Amongst all the rejects, the heroes, and who better to start with than Mika Hakkinen? Criticised by all and sundry recently, including by myself, he took a break, cleared his head, and roared back to form. Credit goes where credit's due, and I heartily congratulate the Finn. A good solid drive from David Coulthard as well, cementing his championship chances, but even he must admit his team-mate got the better of him at the A1-Ring. (Having said that, as I write this, Hakkinen's win is under investigation after his car failed scrutineering.)

Jacques Villeneuve has depended on his starts recently to get him quite a few points, but in this race he was simply brilliant. With a heavy fuel load, and tyres that must have taken a battering by running off at the first corner, he drove patiently in the first stint. After everyone else had pitted, he gunned it for a few laps, got past a swag of cars in the pits, and came home a sensational 4th.

Not quite as brilliant, but in the same vein, was Jenson Button. Sir Frank Williams is, as has been well documented, looking for a driver who can not only match Ralf Schumacher but actually beat the German. Jenson hasn't actually beaten Ralf all season despite being mightily impressive, but in Austria he was Williams' number one. The FW22 obviously wasn't working here, but the young Brit still got enough speed out of it to pass Salo and Herbert in the pits and finish 5th, including an off at the last corner, which he held excellently.

Salo himself was one of the real positives this weekend. Usually at about this stage in the season Sauber starts dropping back, but at the A1-Ring there were signs of improvement, and Salo was genuinely competitive. And what about Gene's Minardi? He spent the whole race hovering pretty close to Herbert's Jaguar, and he seemed able to run comfortably at a similar pace to the likes of Button, Salo and Herbert. At no stage was he ever threatened by Wurz's Benetton. Without doubt, Gene was one of the real stars of the race, along with Hakkinen and Villeneuve.

This review would not be complete without mention of the dufus who told Eddie Irvine not to race for fear of appendicitis, which turned out to be a big hoax. Better safe than sorry, I suppose - at least it provided Luciano Burti with his F1 debut. In the circumstances, he did pretty well, but little to impress. Qualifying 21st, he did as well as Jenson Button did in Melbourne, I guess! Starting from the pit lane, we saw virtually nothing of him all race, but at least he finished it.

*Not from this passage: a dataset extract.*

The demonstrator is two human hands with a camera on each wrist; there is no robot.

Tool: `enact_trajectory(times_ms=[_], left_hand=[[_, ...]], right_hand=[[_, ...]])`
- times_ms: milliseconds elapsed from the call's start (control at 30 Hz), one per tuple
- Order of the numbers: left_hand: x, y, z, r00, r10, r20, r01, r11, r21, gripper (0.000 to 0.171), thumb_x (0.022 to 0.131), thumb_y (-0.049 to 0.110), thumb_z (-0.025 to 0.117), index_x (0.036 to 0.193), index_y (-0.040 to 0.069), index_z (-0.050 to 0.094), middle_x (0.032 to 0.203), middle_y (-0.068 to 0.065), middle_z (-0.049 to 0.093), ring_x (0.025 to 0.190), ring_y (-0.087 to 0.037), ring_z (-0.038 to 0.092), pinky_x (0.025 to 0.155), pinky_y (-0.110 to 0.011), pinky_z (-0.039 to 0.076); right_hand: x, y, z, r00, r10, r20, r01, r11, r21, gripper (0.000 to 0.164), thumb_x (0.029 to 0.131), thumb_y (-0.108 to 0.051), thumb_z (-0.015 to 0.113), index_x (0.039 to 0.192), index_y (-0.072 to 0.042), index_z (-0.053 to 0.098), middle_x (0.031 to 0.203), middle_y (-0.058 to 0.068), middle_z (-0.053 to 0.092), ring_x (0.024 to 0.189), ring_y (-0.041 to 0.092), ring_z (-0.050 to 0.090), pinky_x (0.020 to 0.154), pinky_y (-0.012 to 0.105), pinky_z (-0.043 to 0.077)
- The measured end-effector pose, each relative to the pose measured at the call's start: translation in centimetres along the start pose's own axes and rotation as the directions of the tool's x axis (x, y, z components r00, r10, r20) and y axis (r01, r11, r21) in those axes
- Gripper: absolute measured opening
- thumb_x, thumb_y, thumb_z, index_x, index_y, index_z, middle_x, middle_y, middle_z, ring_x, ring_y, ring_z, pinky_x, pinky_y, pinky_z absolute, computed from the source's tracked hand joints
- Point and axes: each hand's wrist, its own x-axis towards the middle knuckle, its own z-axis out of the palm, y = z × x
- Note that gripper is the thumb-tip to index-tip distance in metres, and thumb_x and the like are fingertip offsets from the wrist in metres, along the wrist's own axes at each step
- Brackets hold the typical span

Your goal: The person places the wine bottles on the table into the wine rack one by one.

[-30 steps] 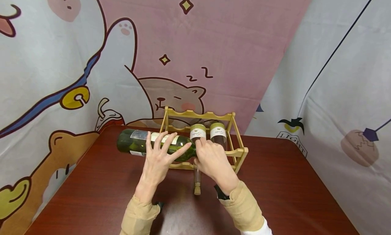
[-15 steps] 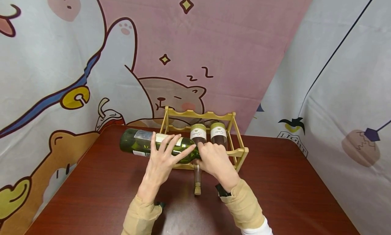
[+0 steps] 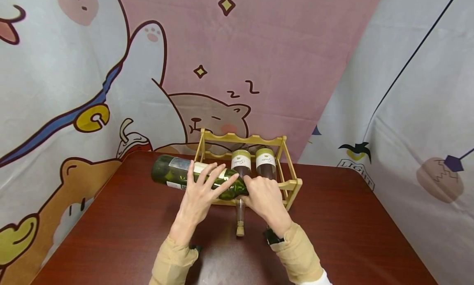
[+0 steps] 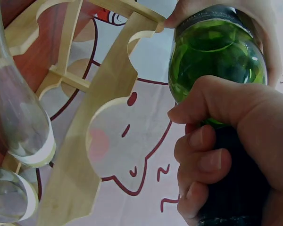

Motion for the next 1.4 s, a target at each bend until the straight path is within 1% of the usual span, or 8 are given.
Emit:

Mind you, what this also means is that, should he never drive in a GP again, on the mediocre, if solid, strength of this performance Burti will be a Formula One reject!

And so, to Germany, where it will be Schumi v Mercedes with little between them, in performance and on the scoreboard. Was Austria just a flash-in-the-pan, or have McLaren really regained the upper hand as they have been threatening to do? This will be the big question in the Black Forest.